I (31F) dated my ex-fiance Jose (33M) for five years, and we had been engaged for about 6 "real" months. We had a really good relationship. I thought he and I were going to end up being together for the rest of our lives and build a family. To make a long story short, I found out he had been cheating on me with a coworker for about 9 months (yes, before the engagement).
At first, I was beyond mad, and my first impulse was to find ways to literally ruin his and her life. But honestly, after about 16 hours of thinking (and crying) about it (he was on a work trip), I figured anything I did would be a waste of time, and since my goal was to start a family, I felt like I didn't really have any more time to waste on someone who obviously isn't going to be in my life in the long-term (or short-term).
So I just...let go? I packed all my things, asked my dad to help me move them back into the family home so I could get situated, and literally just started moving forward with my life. I just let him have anything that was "ours"; something about those items seemed foreign to me now, and I didn't really want to associate with it.
I left the ring at the house. By about halfway through the second day, while I was moving my stuff, he started to really push the envelope on getting me on the phone, but I just continued to dodge. I had to un-do some things (there were no joint bank accounts, but some other accounts/things that we shared) that I had to untangle, but our lives were pretty separate.
By the third day, still without saying anything to him, I blocked him and asked my parents not to discuss anything with him (they, of course, knew what had happened). I told them they were more than welcome to maintain a relationship with him if they chose (my dad loved him), but I asked them not to discuss or talk about me at all.
After his week-long business trip, he showed up at the house, but I told my dad I had nothing to say to him and to please get him to go away. Now, it's been about two weeks, and he hasn't been back since, so I've still not talked to him (still blocked).
I feel like I've really made an effort to move on with my life. I'm touring nearby apartments and hope to have my own lease signed by the end of the month. I really just felt like there wasn't anything to talk about, and I didn't feel like I owed someone who would do something like that to me anything - even a conversation.
This morning, while discussing my plans, etc., my parents basically sat me down and asked me to talk over everything with him.
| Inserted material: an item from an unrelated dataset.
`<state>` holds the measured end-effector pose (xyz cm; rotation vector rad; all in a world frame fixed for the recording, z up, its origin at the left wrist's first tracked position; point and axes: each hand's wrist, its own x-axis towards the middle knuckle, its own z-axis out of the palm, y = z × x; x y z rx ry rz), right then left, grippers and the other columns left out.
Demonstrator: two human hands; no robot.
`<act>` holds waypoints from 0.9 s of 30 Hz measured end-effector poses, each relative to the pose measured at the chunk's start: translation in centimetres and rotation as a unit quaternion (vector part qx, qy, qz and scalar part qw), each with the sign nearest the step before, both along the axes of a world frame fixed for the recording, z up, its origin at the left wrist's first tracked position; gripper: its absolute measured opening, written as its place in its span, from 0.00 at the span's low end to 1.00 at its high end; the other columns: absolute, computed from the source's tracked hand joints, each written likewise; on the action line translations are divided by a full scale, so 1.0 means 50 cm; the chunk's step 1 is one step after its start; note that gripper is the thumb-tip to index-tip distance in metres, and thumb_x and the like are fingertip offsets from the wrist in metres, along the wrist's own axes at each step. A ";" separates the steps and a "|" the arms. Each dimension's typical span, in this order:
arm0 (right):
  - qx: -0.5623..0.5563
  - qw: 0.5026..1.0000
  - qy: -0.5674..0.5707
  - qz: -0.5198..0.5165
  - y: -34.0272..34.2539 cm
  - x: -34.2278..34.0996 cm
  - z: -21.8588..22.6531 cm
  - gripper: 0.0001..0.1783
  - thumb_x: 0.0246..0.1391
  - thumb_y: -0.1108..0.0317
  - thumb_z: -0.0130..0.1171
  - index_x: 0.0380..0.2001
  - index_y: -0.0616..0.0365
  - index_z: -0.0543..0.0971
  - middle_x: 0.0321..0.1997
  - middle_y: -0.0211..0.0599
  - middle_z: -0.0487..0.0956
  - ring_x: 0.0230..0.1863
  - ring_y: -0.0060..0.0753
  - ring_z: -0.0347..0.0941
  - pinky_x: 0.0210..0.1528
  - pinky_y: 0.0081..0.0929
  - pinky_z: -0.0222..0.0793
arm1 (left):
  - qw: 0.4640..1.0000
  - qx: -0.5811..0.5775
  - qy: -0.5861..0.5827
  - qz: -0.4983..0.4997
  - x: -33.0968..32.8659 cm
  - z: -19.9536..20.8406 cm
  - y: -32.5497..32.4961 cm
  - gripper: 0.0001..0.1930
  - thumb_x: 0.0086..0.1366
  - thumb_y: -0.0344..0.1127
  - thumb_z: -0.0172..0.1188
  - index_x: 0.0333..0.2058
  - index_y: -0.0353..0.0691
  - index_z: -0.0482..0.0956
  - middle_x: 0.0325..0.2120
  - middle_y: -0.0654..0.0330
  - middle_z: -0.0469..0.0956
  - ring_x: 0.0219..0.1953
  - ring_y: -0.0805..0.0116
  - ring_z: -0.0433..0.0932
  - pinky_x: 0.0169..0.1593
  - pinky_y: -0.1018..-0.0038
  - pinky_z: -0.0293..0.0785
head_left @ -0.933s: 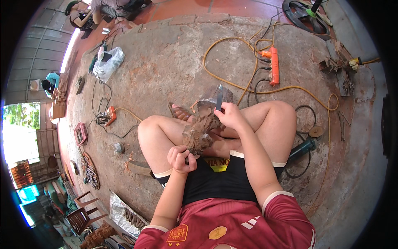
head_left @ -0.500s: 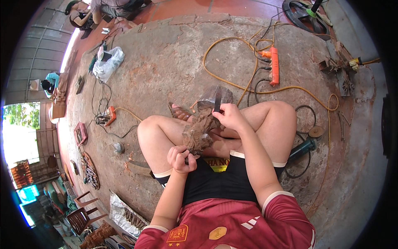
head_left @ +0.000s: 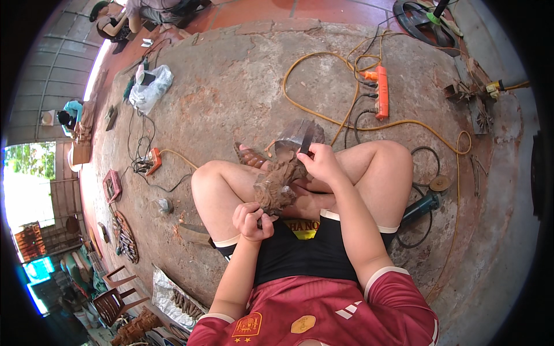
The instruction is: The person sits cross-legged on the floor and carves a piece of wood using a chisel. They hold the wood with their left hand and use the chisel with their right hand to shape the object, occasionally rotating it to work on different sides.
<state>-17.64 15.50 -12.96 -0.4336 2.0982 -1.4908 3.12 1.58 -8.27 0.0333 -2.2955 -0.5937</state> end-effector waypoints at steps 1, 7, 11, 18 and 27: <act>-0.019 1.000 -0.012 0.004 0.000 -0.002 -0.009 0.11 0.52 0.63 0.65 0.32 0.61 0.84 0.28 0.50 0.82 0.31 0.41 0.81 0.35 0.33 0.73 | 1.000 0.000 0.000 -0.001 0.000 0.000 0.000 0.05 0.47 0.28 0.55 0.24 0.35 0.70 0.24 0.47 0.76 0.24 0.53 0.77 0.30 0.64 0.76; -0.168 0.981 -0.093 0.028 -0.021 0.017 -0.036 0.14 0.52 0.61 0.66 0.34 0.62 0.84 0.26 0.47 0.82 0.29 0.31 0.80 0.35 0.28 0.74 | 1.000 0.002 0.008 0.004 -0.002 -0.004 -0.001 0.05 0.45 0.28 0.57 0.24 0.37 0.71 0.24 0.51 0.77 0.24 0.55 0.78 0.30 0.66 0.76; -0.004 1.000 -0.003 -0.013 -0.015 -0.001 -0.033 0.10 0.51 0.66 0.65 0.35 0.60 0.85 0.29 0.46 0.84 0.30 0.38 0.82 0.35 0.31 0.74 | 1.000 -0.001 0.008 0.007 0.001 -0.004 -0.001 0.05 0.45 0.28 0.57 0.24 0.37 0.71 0.24 0.51 0.77 0.24 0.55 0.78 0.29 0.66 0.76; -0.151 0.981 -0.106 0.061 -0.018 0.012 -0.034 0.10 0.52 0.67 0.67 0.36 0.61 0.85 0.31 0.35 0.85 0.34 0.24 0.80 0.38 0.28 0.74 | 1.000 -0.002 0.008 0.007 -0.002 -0.003 -0.002 0.05 0.45 0.28 0.57 0.24 0.37 0.71 0.24 0.52 0.77 0.24 0.55 0.78 0.29 0.66 0.76; -0.179 0.975 -0.121 0.046 -0.033 0.018 -0.048 0.08 0.54 0.68 0.66 0.34 0.63 0.84 0.30 0.33 0.84 0.34 0.21 0.77 0.38 0.26 0.74 | 1.000 -0.004 0.005 0.004 -0.003 0.001 0.001 0.05 0.46 0.27 0.56 0.24 0.37 0.71 0.24 0.51 0.76 0.24 0.55 0.77 0.29 0.65 0.76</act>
They figure I will regret it in the future, that mistakes happen, that without his "confessions," I can't be 100% sure that he cheated, etc., etc.
I told them that I didn't really want to waste any more time on the situation and that, while I was being selfish, I didn't think hearing his "side" would help me in healing in any way. My Mom and I got into a pretty heated argument. Eventually, she told me she raised a more compassionate and caring daughter than that. Why do I owe a cheater anything? AITAH?
EDIT: Saw some people asking - sorry, forgot to mention how I found out. I’m 100% sure he is/was cheating. I was working on the downstairs computer when an email came through in Outlook (from what I knew, we had Gmail accounts). I clicked the tab and saw tons of recent emails of orders for a bunch of…products (things like Lubracil, KY, etc.).
I knew we weren’t using anything like that, so instantly got suspicious. I started to look around the email a bit and didn’t really find much. However, I wasn’t reading anything sent from his company's work address, but eventually clicked into several emails. And yeah. The emails were pretty s-xual and had times of them meeting up, going out, being intimate etc. for the last 9 months.
Geezell wrote:
Apathy kicks the cheater's a-s. Well played. Your Mom is wrong, no one deserves closure to try and ease their guilt or right a wrong of this magnitude. I mean…9 months! He was dipping his stick and asking for your hand at. the. same. time! Your Ex gets to stew in that guilt forevermore.
And, you giving him the floor to grovel does not make you compassionate it pushes you closer to doormat status being vulnerable to his manipulation. F that. Compassion is your Mom and Dad understanding your heartbreak, your needs to heal and holding those boundaries. Period.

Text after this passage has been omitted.